Market Response to Financials and Investor Moves
The market's reaction has been swift and often negative, primarily due to top-line misses and cautious guidance, despite strong profitability metrics. Here's the quick math on the volatility:
When Endava plc announced its Q3 FY2025 results in August 2025, the stock price fell by 6.11% immediately following the release, even though the adjusted diluted EPS of £0.34 beat the company's own guidance of £0.31 to £0.32 per share. The market is hyper-focused on revenue growth, not just cost control.
The full fiscal year 2025 revenue came in at £772.3 million, a 4.3% year-on-year increase. That growth is slow for a technology services company, and it's why analysts have been trimming their outlook. The Q1 FY2026 results, announced in November 2025, showed an 8.6% year-on-year revenue decline to £178.2 million, which was below guidance, mainly due to an unexpected credit given to a significant client.
Analyst Perspectives on Key Investor Impact
Analysts are generally in a wait-and-see mode, with a consensus Hold rating. The impact of key investors is viewed through the lens of stability and long-term vision, but the near-term outlook is challenging.
The recent price target cuts reflect the revenue headwinds. For instance, JPMorgan Chase & Co. cut its price objective from $13.00 to $10.00, and Guggenheim reduced its target from $18.00 to $15.00. This shows that the market is repricing the stock based on current client spending patterns, which are less predictable.
Still, the narrative from management and the analysts who maintain a 'Buy' rating centers on the company's AI strategy, specifically platforms like Dava Flow. The belief is that the institutional money is supporting the company's shift toward large-scale, AI-enabled core modernization projects, which will eventually lead to a big increase in share of wallet. What this estimate hides, of course, is the timing risk-it takes longer for these large strategic deals to move from ideation to production.

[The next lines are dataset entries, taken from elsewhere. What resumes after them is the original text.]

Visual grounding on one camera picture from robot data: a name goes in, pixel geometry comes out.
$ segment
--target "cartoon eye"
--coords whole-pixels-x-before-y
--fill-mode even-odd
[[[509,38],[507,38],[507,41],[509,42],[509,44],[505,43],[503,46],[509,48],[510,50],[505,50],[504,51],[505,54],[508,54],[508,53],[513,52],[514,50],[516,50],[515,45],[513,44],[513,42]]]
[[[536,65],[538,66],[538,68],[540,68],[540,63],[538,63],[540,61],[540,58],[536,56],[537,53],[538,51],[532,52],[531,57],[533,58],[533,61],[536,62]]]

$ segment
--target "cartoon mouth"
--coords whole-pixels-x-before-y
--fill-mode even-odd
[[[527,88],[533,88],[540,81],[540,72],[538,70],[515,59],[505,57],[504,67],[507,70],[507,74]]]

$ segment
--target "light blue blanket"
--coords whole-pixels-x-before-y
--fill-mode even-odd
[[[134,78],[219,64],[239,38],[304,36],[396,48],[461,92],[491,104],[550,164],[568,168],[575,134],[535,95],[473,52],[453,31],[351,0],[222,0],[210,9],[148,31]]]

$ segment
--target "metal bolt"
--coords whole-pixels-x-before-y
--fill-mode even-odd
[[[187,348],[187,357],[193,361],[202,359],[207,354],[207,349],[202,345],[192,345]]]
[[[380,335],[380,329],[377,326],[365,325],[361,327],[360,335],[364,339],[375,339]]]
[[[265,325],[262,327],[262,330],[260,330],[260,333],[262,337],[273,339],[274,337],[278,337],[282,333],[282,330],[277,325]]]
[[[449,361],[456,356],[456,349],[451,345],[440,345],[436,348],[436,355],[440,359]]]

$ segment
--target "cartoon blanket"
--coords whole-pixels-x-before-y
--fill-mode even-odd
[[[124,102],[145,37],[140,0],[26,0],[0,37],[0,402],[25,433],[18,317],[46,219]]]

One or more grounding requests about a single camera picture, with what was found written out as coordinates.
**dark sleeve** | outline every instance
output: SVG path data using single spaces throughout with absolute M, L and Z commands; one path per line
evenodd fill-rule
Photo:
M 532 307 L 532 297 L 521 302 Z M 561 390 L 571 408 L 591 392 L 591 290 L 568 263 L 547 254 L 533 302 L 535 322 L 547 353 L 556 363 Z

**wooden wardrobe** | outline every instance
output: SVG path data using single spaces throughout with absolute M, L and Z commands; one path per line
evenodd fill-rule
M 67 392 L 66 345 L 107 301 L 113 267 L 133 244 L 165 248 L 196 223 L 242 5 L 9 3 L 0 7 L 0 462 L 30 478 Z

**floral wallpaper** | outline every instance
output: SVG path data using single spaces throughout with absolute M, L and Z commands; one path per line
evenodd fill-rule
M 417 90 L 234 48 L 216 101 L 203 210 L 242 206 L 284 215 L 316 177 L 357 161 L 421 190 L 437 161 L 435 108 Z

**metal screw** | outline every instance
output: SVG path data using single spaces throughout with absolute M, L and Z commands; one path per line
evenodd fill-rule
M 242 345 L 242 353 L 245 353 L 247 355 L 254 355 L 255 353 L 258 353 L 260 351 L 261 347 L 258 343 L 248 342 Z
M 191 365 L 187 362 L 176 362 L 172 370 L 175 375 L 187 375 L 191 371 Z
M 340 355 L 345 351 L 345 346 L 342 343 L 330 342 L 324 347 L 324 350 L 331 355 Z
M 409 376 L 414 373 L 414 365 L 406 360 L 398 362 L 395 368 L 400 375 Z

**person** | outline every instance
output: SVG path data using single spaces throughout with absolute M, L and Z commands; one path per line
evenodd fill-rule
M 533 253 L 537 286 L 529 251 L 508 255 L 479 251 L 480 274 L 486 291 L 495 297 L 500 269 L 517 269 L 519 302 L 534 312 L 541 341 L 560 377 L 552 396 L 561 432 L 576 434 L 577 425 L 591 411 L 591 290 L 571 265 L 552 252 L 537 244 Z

| Analyst Firm (Q4 2025/Q1 2026) | Rating Change | New Price Target |
|---|---|---|
| JPMorgan Chase & Co. | Neutral (Cut Target) | $10.00 |
| Guggenheim | Buy (Cut Target) | $15.00 |
| William Blair | Downgrade (Outperform to Market Perform) | N/A |
The action for you is clear: monitor the next quarter's revenue guidance. If the full-year FY2026 constant currency revenue change, currently guided between (4.5)% and (2.5)%, improves, it will signal that the institutional bet on AI and core modernization is starting to pay off.